- Вы устали, - сказал он, - отдохните здесь. Посмотрите, какие хорошенькие птички порхают над нами. Это малиновки, только что вылетевшие, из гнезда. Хотите, я поймаю одну из них?
- Не поймать вам! - сказала я, свивая из осоки снурок, чтоб связать волосы.
- Как не поймать! нужно только подкрасться тихо и осторожно, чтоб не спугнуть…
И он в самом деле поймал одну птичку. Бедная крошка трепетала в моих руках; светленькие глазки будто молили о пощаде; она мне стала так мила и жалка, будто мы были с ней родня, будто между нами было что общее. Я покрывала поцелуями ее нежные, пепельного цвета перышки, ее шейку, покрытую розовым пухом.
Я раскрыла руку, сжимавшую пленницу, настолько, чтобы дать ей возможность улететь. Птичка будто не вдруг поверила своей свободе, она вытянула шейку и встряхнула крылышками, прежде чем вспорхнула и присоединилась к подругам.
Мы дали ей урок опытности, - сказал он с улыбкой, садясь на траву, - теперь она не скоро попадется в кошачьи лапы. А ведь, верно, бедняжке казалось большим несчастьем то, что после послужит ей благом…
- Как же страшно жить на свете, если добро и зло так перемешаны, что трудно отличить их, - заметила я.
- Да, жизнь не легка…
- Вы много страдали? Я ничего не знаю из вашего прошедшего.
- Я расскажу вам его, если оно хоть немного интересует вас.
- Не возбудит ли это слишком тяжелых воспоминаний?
- Самое тяжелое я пропущу, потому что, видите, все-таки неприятно смотреть на болото, в котором едва не погиб.
- Нам остается немного времени быть вместе, я боюсь, что не успею ничего узнать. Лиза и Катерина, может быть, уж ищут нас и думают, что мы заблудились.
- Нам остается еще несколько часов. Лиза не придет до тех пор, пока не будет время идти домой. Судя по солнцу теперь час четвертый, а вы должны воротиться домой только к чаю.
- Почему вы это знаете? - живо спросила я.
- Потому что я просил ее об этом.
- Вы? что же она подумает?
- Подумает, что мне хотелось поговорить с вами.
- Ах, что вы сделали? знаете ли, что она вас ненавидит?
- Да какое нам дело до ее ненависти?
- И вы сделали это тихонько от меня?
- Чтобы поймать птичку, надо всего больше стараться не спугнуть ее.
- Вы играете роль кошки, - сказала я с негодованием.
- Нет, - отвечал он тихо и нежно, - скорее роль той маленькой белой ручки, которая поласкала и отпустила малиновку, дав ей урок опытности.

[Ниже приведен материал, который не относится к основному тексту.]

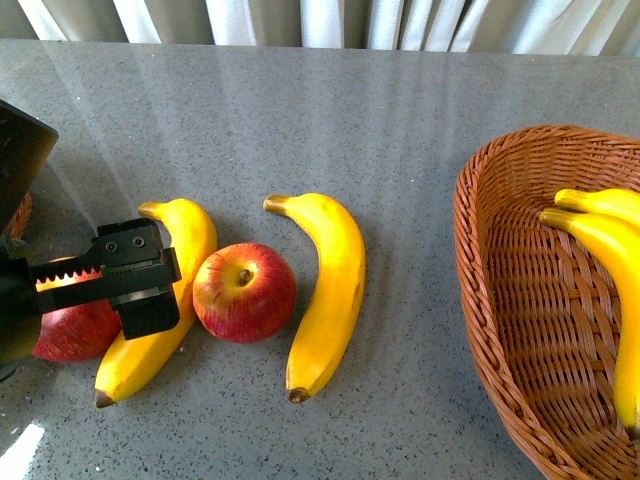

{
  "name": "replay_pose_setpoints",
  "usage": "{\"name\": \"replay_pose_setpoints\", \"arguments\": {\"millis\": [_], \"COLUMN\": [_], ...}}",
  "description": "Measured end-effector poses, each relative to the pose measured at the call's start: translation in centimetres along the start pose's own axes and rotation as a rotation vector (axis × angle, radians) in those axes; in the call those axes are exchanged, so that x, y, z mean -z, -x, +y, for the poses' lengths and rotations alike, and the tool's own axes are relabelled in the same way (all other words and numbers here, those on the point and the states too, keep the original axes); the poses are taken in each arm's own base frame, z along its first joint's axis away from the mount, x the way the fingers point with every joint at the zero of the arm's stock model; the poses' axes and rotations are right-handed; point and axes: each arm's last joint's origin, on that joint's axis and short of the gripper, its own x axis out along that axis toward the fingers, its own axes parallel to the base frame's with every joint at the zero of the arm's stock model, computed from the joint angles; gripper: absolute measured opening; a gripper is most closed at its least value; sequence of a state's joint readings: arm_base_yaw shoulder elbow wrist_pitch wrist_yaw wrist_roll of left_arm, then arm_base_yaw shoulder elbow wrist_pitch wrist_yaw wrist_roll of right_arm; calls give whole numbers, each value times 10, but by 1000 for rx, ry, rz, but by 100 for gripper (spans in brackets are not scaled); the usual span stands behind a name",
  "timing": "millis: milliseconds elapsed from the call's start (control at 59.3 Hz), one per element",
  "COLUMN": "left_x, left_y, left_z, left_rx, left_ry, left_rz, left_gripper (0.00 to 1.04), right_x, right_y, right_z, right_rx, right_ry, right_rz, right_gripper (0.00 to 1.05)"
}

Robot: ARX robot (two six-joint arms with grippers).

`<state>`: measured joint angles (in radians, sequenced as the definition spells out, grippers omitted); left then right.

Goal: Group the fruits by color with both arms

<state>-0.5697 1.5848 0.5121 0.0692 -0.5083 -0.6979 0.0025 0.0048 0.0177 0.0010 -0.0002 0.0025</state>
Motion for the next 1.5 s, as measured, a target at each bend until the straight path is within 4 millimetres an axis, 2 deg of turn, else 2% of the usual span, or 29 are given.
{"name": "replay_pose_setpoints", "arguments": {"millis": [1299,1417,1502], "left_x": [4,5,5], "left_y": [-30,-31,-31], "left_z": [1,1,0], "left_rx": [-34,-36,-35], "left_ry": [31,26,24], "left_rz": [36,38,36], "left_gripper": [95,78,73], "right_x": [0,0,0], "right_y": [0,0,0], "right_z": [0,0,0], "right_rx": [0,0,0], "right_ry": [0,0,0], "right_rz": [0,0,0], "right_gripper": [96,96,96]}}
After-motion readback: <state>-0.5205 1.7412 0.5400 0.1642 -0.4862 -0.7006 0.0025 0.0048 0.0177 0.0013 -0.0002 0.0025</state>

Пройдут годы, и, может быть, мысль ваша обратится с любовью и благодарностью к воспоминанию обо мне. Это гордая мечта с моей стороны; но я уверен, что она сбудется, потому что она так же чиста и благородна, как любовь моя к вам.

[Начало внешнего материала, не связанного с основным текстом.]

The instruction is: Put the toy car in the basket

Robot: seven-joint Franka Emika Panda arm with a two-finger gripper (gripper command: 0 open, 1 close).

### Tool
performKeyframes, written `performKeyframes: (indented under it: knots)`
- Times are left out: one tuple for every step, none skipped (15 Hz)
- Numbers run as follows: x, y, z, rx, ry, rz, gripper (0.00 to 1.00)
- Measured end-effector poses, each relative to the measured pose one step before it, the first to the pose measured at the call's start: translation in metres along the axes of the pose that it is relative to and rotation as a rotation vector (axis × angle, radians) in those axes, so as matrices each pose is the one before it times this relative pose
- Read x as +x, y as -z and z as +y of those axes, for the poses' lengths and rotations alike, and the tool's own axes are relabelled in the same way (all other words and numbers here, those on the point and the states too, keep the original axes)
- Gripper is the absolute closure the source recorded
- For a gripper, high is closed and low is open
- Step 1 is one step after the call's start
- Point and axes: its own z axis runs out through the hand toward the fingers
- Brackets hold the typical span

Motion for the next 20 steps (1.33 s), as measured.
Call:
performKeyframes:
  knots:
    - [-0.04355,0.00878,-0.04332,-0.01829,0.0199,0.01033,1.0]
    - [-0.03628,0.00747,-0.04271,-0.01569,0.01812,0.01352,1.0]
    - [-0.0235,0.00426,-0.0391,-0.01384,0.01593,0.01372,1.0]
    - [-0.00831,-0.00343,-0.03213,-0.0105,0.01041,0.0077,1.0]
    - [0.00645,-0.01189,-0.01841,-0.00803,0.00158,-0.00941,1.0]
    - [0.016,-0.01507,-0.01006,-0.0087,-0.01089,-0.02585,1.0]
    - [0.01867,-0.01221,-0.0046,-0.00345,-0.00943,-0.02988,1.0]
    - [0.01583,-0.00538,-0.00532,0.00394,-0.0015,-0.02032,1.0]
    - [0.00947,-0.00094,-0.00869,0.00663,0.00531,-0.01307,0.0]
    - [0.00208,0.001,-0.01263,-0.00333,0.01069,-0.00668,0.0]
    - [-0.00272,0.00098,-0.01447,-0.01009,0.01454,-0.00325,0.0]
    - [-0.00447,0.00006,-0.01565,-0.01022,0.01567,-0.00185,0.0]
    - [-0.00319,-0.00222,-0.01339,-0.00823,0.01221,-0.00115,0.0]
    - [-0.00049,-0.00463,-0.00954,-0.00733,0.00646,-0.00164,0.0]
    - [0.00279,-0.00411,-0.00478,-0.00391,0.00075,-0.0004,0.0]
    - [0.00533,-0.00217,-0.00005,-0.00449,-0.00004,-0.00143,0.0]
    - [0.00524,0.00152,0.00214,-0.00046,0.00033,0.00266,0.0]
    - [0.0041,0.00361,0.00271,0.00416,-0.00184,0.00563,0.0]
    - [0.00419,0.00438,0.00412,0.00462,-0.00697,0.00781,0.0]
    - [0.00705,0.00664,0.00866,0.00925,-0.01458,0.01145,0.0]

Я дружески протянула ему руку; я уважала и ценила его чувство. Вот что рассказал он мне о себе.
Я родился в двух верстах отсюда, в селе Покровском. Отец мой и теперь там священником. Это бодрый, умный старик, характера строгого и взыскательного. Семью свою он держит в руках, и нет удержи его родительскому деспотизму. Мать моя добрая, кроткая женщина. Нас у батюшки семеро: два брата и пять сестер. Старший брат мой уже восьмой год священником в одном богатом торговом селе. Я родился пятым и был такой хилый, бледный, беловолосый ребенок, тогда как сестры мои были все полные, красивые девочки, все темноволосые, черноглазые, старший брат мой такой молодец и силач, что загляденье; за то меня прозвали немцем, и это название осталось за мной и до сих пор. Оно одно довольно ясно обозначает положение мое в родной семье. Ребенок, прозванный немцем в семье приходского русского священника, должен был казаться чужим в этой семье. Никто не любил меня особенно, хотя я и не был, как говорится, в загоне, и за общим столом меня не заделяли куском пирога.

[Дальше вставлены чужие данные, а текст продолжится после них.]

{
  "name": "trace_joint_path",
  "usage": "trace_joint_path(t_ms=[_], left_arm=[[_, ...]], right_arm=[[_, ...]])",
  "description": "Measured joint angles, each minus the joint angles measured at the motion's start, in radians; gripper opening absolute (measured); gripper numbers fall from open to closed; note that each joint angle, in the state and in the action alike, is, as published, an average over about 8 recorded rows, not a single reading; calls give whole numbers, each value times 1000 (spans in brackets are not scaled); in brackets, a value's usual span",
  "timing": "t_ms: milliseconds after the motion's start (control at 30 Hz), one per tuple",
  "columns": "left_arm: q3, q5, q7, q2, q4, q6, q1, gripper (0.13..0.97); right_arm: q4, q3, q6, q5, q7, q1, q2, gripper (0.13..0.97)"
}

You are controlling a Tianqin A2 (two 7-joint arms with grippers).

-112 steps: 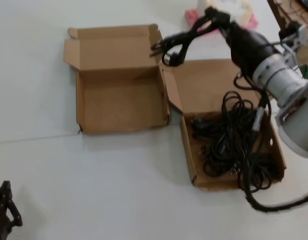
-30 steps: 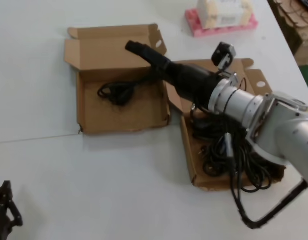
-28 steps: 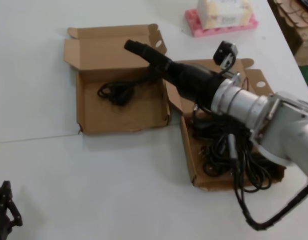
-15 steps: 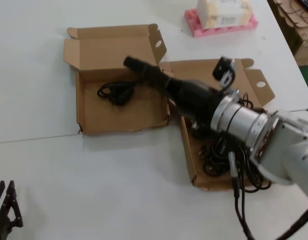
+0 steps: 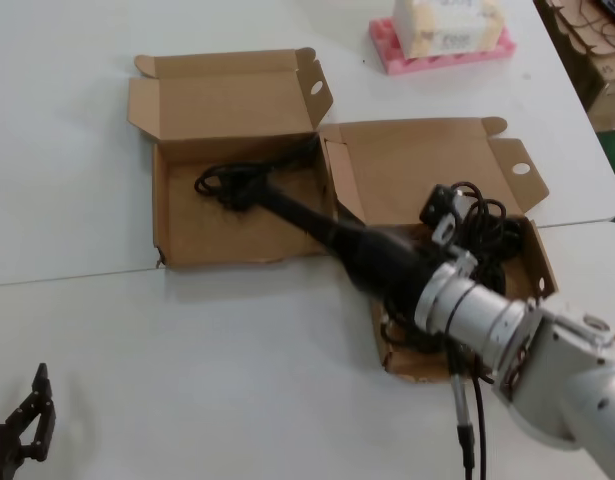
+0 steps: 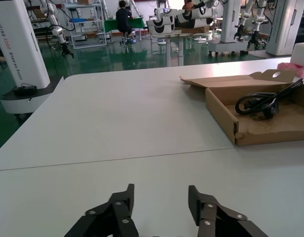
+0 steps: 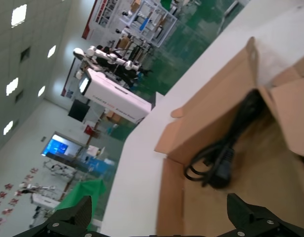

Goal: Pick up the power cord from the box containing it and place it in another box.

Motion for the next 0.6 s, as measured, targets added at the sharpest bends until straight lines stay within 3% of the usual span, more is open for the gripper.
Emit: trace_joint_path(t_ms=[600], left_arm=[[0,0,0,0,0,0,0,722]], right_arm=[[250,189,171,-227,0,-283,-5,966]])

Рано начал я скучать в нашей душной, хотя просторной избе. В избе меня тянуло на воздух, на воздухе я рвался дальше. Болезненная, преждевременная мечтательность налегла на мою детскую душу безотвязным сновидением. Помню эти бесконечные зимние дни и таинственные для меня вечера. Вместе с наступлением сумерек вся семья уляжется сумерничать, то есть спать часа на три. Помню, как я, выждав, когда все заснут, садился на лавке у окна, уставя с трепетом лицо в окошко. Глазам моим представлялась картина заманчивая и страшная, как глава из романа г-жи Радклиф: кладбище и белая церковь, озаренные луной. Чтоб видеть эту картину, я дыханием оттаивал замерзшее стекло… Мне было жутко… Думы рождались и замирали в моей голове, и все становилось так смутно, и казалось, подымались с кладбища белые, прозрачные тени, и близились, и ловили меня… Но почти всегда в самую критическую минуту или просыпалась матушка, громко творя молитву, или батюшка вскрикивал:
- А что вы это до сих пор спите? что не вздуете огня? можно выспаться…
Или розвальни подъезжали к крыльцу и кто-то кричал, стуча в дверь; 'Пустите, родимые!'.
- Видно с требой… - говорила обыкновенно вторая сестра моя, имевшая очень тонкий сон, и потому нередко бранившая меня за бессонницу, называя полуночником.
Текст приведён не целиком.